Walk and Talk therapy:*

$190/ 50 minutes

$285/ 80 minutes

There is a $10 extra fee for each 1-5 miles from 85044

 

In office Therapy:*

$220/ 50 minutes

$330/ 80 minutes

In-Home Therapy:*

$220/ 50 minutes

$330/ 80 minutes

There is a $10 extra fee for each 1-5 miles from the 85044 zip code.

 

*Intake appointments (First appointment) = $50 additional

We do offer a certain amount of reduced rate slots for those in need. Please call us to discuss.

Insurance

Family Perspectives, LLC, is currently not an in network provider. We are able to provide you with an invoice, with all of the pertinent information, as an out-of-network provider or for reimbursement for HSA or other flexible benefits. 

Why we do not accept insurance:

  1. Confidentiality. We hold your confidentiality at very high regard. When using health insurance to pay for services, your confidentiality is at risk. Several people receive and review your records and information is often transmitted through the internet. Future insurance companies and sometimes employers have access to your diagnosis and records.

  2. Diagnosing. If your therapy is paid for through your insurance company, your therapist is required to diagnose you with a psychiatric diagnosis from the DSM-5-TR (Diagnostic and Statistical Manual for Mental Health Disorders), even if you are being seen for a relationship issue, grief, or other issue. If you are not diagnosed with an “approved” diagnosis, your insurance company will not cover your counseling. Not all DSM diagnoses qualify for coverage. Your diagnosis stays in your medical records and could affect your obtaining health or life insurance in the future and could become available for employers.

  3. Approval needed. After beginning counseling, some insurance companies require that counseling sessions be “justified” (you must be “sick” enough) before they will continue to pay for your sessions. Your insurance company will likely tell you that couples counseling is not covered or they may tell you that it is not covered unless the therapy has to do with a mental health disorder from one of the members.

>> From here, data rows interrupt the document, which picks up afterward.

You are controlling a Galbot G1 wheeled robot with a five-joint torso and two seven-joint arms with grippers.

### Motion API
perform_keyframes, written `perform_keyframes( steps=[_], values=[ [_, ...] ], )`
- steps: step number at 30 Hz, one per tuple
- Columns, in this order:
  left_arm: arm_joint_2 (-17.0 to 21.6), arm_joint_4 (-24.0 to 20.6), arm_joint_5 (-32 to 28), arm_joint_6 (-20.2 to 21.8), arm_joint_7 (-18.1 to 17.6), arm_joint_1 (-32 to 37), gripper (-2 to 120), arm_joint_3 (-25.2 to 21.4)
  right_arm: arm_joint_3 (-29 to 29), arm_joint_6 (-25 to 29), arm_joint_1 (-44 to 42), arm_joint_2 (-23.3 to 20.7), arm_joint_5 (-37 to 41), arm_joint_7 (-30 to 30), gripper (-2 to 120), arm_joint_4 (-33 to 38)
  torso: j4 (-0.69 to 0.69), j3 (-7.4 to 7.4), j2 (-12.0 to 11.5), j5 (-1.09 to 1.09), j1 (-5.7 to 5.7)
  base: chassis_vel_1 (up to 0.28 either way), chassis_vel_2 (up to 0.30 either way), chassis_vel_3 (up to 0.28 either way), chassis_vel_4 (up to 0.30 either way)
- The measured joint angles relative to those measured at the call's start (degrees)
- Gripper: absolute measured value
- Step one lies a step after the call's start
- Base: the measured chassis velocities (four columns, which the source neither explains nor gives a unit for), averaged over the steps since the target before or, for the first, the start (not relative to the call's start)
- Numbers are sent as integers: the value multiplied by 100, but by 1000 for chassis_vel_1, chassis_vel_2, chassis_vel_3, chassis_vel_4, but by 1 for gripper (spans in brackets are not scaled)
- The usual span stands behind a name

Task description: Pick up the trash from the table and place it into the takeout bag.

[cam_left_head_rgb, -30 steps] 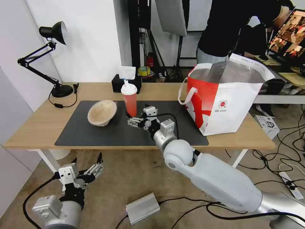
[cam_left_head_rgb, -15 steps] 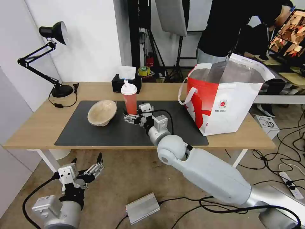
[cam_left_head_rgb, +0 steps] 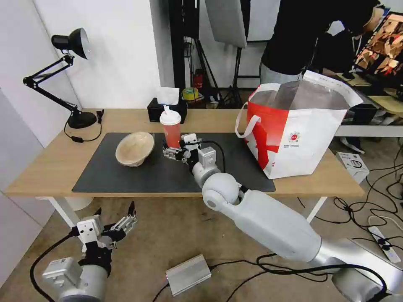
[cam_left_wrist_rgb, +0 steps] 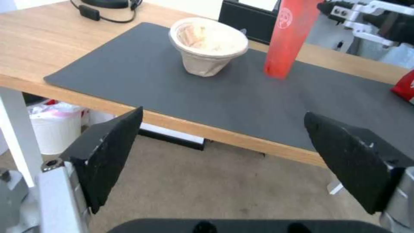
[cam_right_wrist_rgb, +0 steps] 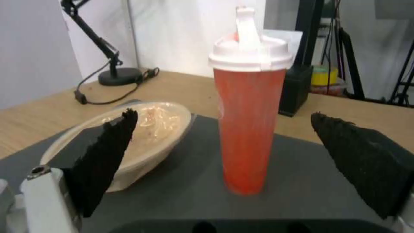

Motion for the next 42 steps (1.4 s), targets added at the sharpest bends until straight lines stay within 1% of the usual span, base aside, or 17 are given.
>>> perform_keyframes(
  steps=[6,21,25,33,38,42],
  values=[
    [-5,0,13,0,-2,15,100,5,77,0,-9,202,-104,-25,100,-294,0,0,0,0,0,0,0,0,0],
    [18,0,25,-5,-2,17,100,29,164,29,138,474,-188,-163,100,-850,0,0,0,0,0,0,0,0,0],
    [31,0,27,-9,-1,16,100,29,212,54,255,667,-231,-247,100,-1138,0,0,0,0,0,0,0,0,0],
    [54,0,26,-12,-1,11,100,25,270,91,340,872,-290,-339,100,-1428,0,0,0,0,0,0,0,0,0],
    [58,0,17,-13,-1,-8,100,30,375,151,341,1120,-399,-395,100,-1701,0,0,0,0,0,0,0,0,0],
    [56,0,1,-13,-3,-15,100,33,404,166,335,1183,-424,-419,100,-1802,0,0,0,0,0,0,0,0,0]
  ],
)
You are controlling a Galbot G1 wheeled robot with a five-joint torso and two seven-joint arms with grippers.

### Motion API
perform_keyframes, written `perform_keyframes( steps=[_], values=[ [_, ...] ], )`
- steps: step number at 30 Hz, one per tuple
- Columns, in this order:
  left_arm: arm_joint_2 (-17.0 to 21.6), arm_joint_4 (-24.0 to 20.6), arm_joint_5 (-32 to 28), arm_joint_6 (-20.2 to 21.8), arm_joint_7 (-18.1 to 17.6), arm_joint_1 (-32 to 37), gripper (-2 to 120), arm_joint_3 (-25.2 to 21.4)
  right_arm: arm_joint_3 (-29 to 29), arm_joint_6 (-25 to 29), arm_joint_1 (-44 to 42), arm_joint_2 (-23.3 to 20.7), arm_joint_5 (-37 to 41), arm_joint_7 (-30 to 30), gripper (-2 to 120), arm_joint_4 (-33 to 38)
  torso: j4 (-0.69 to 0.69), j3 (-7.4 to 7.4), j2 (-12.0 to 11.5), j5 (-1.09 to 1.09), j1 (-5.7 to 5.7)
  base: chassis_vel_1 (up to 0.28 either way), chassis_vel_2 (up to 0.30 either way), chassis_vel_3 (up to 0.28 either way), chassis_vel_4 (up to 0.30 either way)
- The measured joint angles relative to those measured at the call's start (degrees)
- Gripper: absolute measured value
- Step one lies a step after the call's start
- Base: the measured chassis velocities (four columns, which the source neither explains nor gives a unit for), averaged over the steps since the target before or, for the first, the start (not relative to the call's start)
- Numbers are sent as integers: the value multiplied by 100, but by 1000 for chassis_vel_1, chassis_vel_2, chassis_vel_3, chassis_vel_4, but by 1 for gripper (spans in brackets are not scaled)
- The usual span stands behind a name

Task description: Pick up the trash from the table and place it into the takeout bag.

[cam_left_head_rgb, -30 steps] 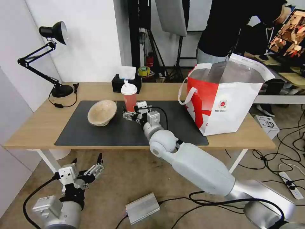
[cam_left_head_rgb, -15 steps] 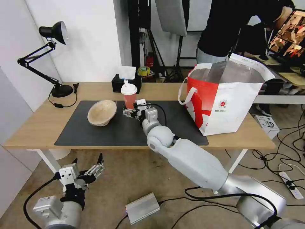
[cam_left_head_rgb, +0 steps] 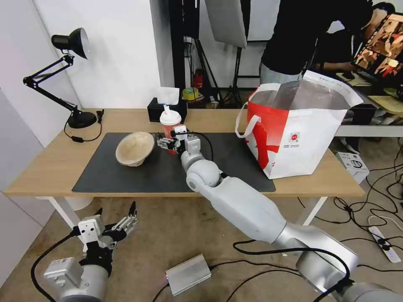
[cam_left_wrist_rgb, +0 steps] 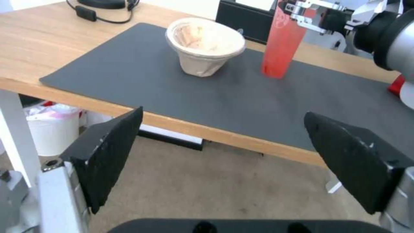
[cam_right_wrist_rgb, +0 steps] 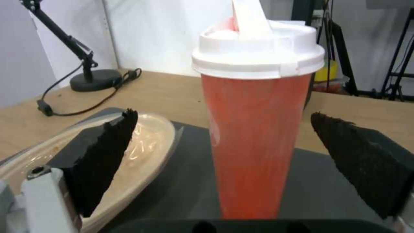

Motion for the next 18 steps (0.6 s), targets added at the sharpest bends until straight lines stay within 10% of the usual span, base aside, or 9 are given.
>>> perform_keyframes(
  steps=[18],
  values=[
    [15,0,-7,-4,-7,-31,100,55,139,15,95,179,-58,-297,100,-571,0,-1,0,0,0,0,0,0,0]
  ],
)
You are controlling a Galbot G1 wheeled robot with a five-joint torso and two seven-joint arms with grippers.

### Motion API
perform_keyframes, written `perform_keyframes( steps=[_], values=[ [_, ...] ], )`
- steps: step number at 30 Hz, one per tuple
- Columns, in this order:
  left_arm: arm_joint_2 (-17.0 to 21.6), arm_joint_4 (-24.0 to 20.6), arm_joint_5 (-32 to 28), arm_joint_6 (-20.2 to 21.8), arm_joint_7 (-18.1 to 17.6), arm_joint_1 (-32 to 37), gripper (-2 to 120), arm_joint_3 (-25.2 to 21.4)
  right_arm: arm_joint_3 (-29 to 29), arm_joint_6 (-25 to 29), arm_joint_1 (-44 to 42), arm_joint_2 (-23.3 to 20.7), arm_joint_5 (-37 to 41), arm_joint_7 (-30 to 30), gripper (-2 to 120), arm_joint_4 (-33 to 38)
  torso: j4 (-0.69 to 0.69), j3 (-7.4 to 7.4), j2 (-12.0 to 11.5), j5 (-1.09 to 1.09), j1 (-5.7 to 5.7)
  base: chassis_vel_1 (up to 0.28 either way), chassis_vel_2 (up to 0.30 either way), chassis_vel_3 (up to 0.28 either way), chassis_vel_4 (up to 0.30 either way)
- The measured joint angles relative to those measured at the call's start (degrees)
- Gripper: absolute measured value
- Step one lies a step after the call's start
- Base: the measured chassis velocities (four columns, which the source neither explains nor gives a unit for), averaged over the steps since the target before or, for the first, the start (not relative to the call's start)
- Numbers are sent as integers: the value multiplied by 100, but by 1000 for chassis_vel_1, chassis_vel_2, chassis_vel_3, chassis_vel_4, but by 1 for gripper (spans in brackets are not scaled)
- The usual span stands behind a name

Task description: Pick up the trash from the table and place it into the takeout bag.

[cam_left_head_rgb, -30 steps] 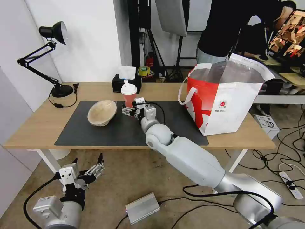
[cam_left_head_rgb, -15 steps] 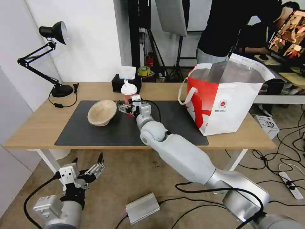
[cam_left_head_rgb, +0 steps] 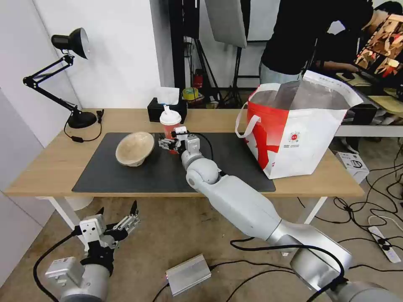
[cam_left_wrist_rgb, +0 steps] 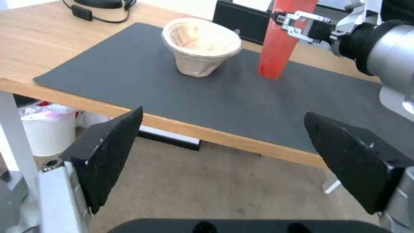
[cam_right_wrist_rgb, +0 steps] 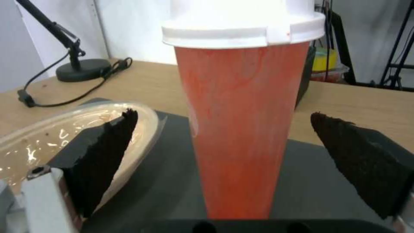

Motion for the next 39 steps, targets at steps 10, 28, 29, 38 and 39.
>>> perform_keyframes(
  steps=[10,28,29,38,39],
  values=[
    [42,0,-3,-3,0,6,100,1,70,41,43,138,-92,-85,100,-243,0,0,0,0,0,0,0,0,0],
    [85,0,-6,-8,10,28,100,43,333,179,59,335,-269,-299,100,-705,0,0,0,0,0,0,0,0,0],
    [100,0,-6,-8,10,26,100,43,352,196,78,355,-282,-326,100,-753,0,0,0,0,0,0,0,0,0],
    [162,0,-15,-8,11,1,100,73,482,306,170,477,-345,-552,100,-1066,0,0,0,0,0,0,0,0,0],
    [162,0,-15,-8,11,1,100,73,482,306,170,477,-345,-552,100,-1066,0,0,0,0,0,0,0,0,0]
  ],
)
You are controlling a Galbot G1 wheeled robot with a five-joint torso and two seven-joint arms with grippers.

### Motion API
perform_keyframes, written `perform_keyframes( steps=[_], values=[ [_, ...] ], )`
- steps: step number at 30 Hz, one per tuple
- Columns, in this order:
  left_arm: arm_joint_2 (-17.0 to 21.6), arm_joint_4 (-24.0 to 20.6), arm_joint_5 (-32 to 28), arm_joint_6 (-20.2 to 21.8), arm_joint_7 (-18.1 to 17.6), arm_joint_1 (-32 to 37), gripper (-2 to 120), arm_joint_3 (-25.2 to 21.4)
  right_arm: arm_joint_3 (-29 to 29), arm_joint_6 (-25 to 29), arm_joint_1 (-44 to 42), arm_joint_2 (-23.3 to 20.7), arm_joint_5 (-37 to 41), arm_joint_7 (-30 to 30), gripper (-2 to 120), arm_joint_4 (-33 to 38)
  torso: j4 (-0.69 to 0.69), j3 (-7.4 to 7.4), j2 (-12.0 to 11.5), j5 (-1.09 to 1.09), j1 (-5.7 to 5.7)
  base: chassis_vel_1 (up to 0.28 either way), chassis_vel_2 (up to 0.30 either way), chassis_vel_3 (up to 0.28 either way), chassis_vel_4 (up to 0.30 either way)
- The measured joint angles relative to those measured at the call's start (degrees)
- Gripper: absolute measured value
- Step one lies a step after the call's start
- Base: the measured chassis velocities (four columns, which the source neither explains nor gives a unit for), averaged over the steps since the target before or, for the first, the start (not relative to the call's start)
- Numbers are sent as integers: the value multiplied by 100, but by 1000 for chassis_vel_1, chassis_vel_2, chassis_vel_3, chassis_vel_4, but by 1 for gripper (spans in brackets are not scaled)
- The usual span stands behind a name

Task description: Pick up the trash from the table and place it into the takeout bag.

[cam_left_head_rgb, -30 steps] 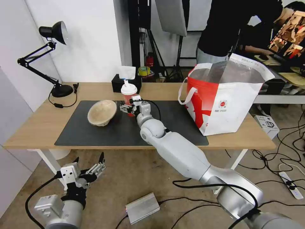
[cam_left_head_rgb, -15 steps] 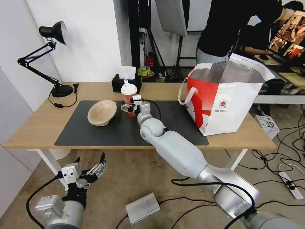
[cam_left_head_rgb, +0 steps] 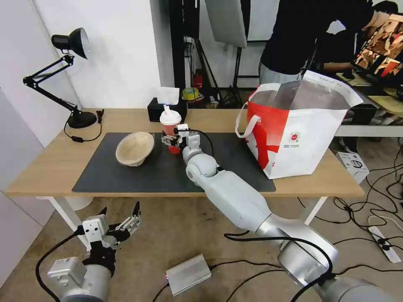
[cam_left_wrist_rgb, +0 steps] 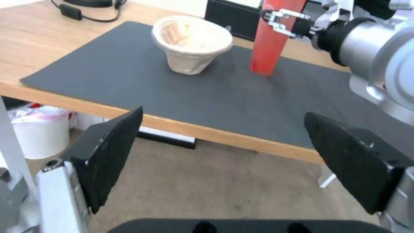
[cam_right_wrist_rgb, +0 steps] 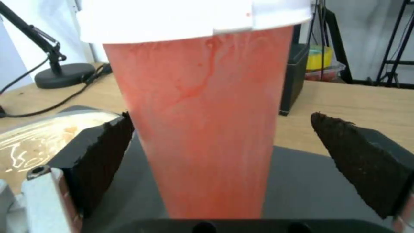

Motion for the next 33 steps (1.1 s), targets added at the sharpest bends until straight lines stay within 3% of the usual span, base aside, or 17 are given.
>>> perform_keyframes(
  steps=[33],
  values=[
    [87,0,-16,7,3,-96,100,130,4,200,167,94,149,-683,100,-535,0,0,0,0,0,0,0,0,0]
  ],
)
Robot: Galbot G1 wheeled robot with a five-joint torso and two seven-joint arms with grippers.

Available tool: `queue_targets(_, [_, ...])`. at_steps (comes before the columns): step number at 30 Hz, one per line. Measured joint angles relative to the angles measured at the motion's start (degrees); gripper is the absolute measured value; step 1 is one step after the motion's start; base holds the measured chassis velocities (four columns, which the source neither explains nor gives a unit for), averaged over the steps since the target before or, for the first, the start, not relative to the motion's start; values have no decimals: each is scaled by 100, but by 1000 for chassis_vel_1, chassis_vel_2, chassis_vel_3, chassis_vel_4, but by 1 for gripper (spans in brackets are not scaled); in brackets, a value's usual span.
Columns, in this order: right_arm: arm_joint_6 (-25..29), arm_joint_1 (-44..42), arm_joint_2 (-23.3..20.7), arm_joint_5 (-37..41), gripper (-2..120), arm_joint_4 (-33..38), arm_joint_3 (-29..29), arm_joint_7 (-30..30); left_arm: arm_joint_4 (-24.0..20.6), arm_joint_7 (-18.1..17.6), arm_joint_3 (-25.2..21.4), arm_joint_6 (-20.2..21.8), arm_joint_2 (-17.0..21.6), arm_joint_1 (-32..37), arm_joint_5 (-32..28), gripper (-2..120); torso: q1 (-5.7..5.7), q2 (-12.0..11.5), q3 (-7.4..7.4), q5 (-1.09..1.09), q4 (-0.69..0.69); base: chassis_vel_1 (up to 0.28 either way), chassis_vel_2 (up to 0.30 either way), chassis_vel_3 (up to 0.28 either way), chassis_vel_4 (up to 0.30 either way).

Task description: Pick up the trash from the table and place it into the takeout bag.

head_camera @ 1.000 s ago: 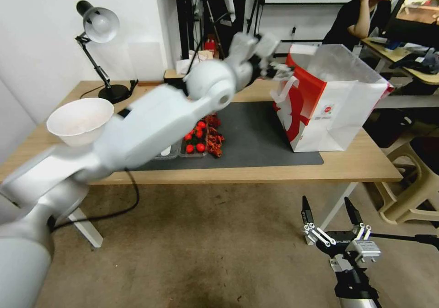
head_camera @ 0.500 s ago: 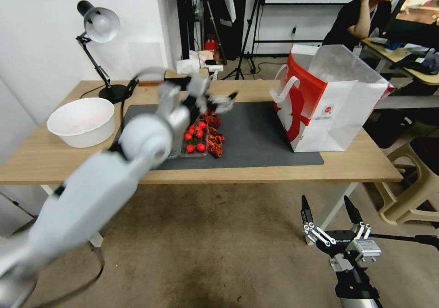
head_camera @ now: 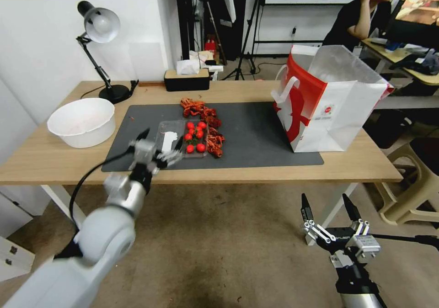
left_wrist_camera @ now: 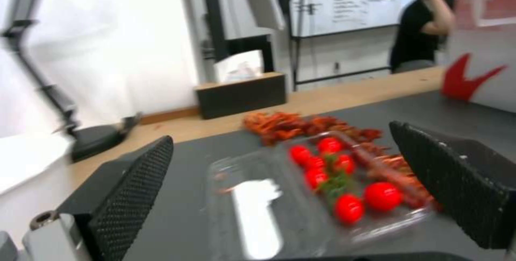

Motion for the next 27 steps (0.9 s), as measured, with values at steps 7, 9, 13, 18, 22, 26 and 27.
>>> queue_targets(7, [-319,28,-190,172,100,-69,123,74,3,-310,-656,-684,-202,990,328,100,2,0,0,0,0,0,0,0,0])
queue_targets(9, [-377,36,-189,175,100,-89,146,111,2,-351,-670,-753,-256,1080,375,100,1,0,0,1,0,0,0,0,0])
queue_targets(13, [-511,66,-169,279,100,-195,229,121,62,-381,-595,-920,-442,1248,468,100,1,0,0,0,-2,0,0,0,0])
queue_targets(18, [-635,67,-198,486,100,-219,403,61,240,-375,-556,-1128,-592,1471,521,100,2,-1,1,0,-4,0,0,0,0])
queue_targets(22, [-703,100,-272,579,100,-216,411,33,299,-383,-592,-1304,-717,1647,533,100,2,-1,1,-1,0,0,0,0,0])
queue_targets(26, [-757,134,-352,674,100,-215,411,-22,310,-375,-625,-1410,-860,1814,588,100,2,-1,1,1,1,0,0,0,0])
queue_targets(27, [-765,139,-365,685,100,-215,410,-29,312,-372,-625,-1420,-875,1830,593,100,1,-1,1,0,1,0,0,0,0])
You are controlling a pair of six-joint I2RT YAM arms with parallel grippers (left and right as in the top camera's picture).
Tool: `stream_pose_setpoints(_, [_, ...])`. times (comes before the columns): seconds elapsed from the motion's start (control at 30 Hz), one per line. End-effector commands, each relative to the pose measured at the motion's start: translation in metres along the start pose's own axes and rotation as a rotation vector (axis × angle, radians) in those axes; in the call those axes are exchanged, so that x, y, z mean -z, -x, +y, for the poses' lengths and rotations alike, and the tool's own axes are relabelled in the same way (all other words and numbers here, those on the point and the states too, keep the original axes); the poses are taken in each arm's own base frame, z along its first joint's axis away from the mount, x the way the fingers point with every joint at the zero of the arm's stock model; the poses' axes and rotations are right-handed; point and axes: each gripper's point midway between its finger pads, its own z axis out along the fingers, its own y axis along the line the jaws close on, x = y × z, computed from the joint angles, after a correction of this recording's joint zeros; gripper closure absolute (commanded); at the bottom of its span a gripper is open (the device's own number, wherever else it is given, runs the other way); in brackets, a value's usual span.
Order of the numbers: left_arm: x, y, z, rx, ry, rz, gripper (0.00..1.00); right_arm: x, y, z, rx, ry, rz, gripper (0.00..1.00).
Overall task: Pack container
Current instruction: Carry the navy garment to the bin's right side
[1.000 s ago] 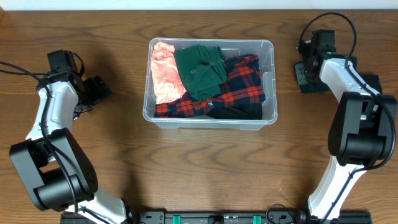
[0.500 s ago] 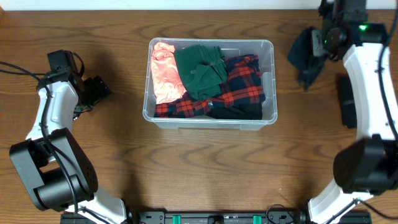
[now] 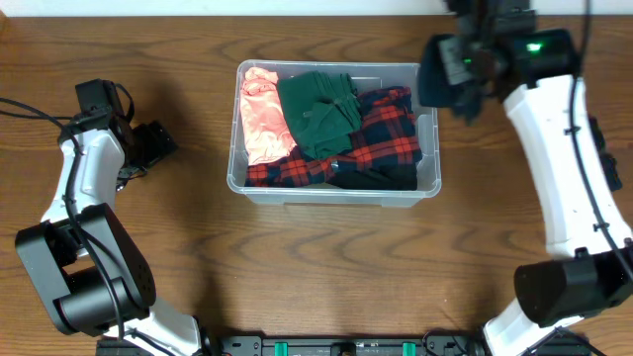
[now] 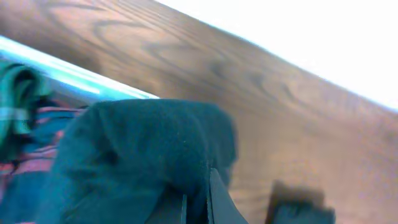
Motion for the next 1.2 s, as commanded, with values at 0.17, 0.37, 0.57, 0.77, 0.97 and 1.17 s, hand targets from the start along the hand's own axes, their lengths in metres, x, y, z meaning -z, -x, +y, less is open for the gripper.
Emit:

  4. Reimbursement. Most insurance companies have not increased the rates they pay behavioral health providers pay in ten years. It can also be time consuming and difficult for providers to receive necessary documents. Some companies take months to reimburse. With the raising costs of running a business and the time it would take to spend on insurance paperwork we have decided that we would rather focus our time on quality services for our clients.

If you are wanting to seek Out-of-Network Benefits:

Often times insurance companies pay back up to 80% of the cost of the session with an out of network therapist. If you would like to utilize these benefits, call your insurance company and ask:

  1. Do I have out of Network coverage for mental/behavioral health outpatient counseling?

  2. What is the reimbursement rate?

  3. Do I have a deductible I need to reach before I will be reimbursed?

  4. What do I need to submit for reimbursement? (We will likely need to provide you with a “Superbill” which we can do at any point. Some people ask for them at the end of the year for tax purposes, after each session, or at the end of the month. We are happy to provide you with invoices and keep good records so that is never a problem!).

  5. How long do I have to seek reimbursement after the date of the session?

  6. Is there a limit to the amount of sessions?